◆ TASK TO COMPLETE:
From the data below, copy each line that includes the word "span".

◆ SUPPLIED INFORMATION:
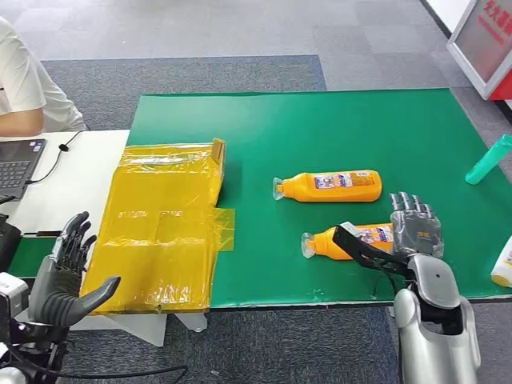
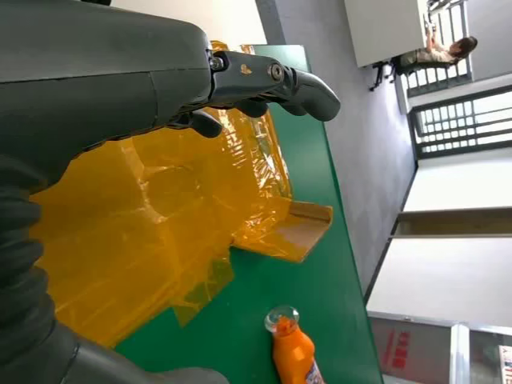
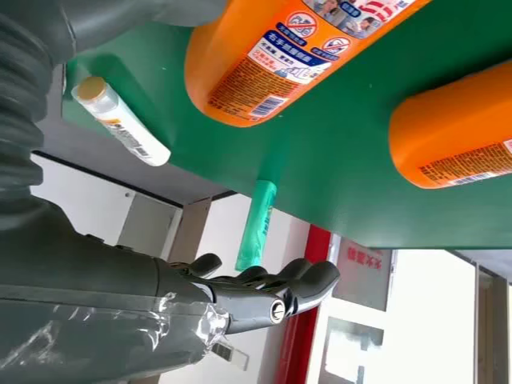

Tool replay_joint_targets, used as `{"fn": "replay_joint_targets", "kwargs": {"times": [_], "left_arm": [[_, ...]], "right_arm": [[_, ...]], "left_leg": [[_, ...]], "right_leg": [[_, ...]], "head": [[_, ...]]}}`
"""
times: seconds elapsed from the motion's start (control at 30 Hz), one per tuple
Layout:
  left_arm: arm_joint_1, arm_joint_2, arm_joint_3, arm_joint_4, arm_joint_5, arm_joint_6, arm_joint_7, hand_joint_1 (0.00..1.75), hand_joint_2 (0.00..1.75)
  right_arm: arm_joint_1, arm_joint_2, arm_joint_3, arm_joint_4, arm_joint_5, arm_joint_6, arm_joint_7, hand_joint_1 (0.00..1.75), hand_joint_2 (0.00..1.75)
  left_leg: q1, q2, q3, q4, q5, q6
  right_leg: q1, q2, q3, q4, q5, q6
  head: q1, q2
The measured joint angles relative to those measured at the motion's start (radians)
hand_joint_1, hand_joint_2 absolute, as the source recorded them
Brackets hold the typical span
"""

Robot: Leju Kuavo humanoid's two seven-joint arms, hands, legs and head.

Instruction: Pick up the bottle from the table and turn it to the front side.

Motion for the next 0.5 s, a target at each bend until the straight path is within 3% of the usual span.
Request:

◆ RESULT BELOW:
Brackets hold the typical span
Motion for the next 0.5 s, a target at each bend until the straight path is within 3% of the usual span.

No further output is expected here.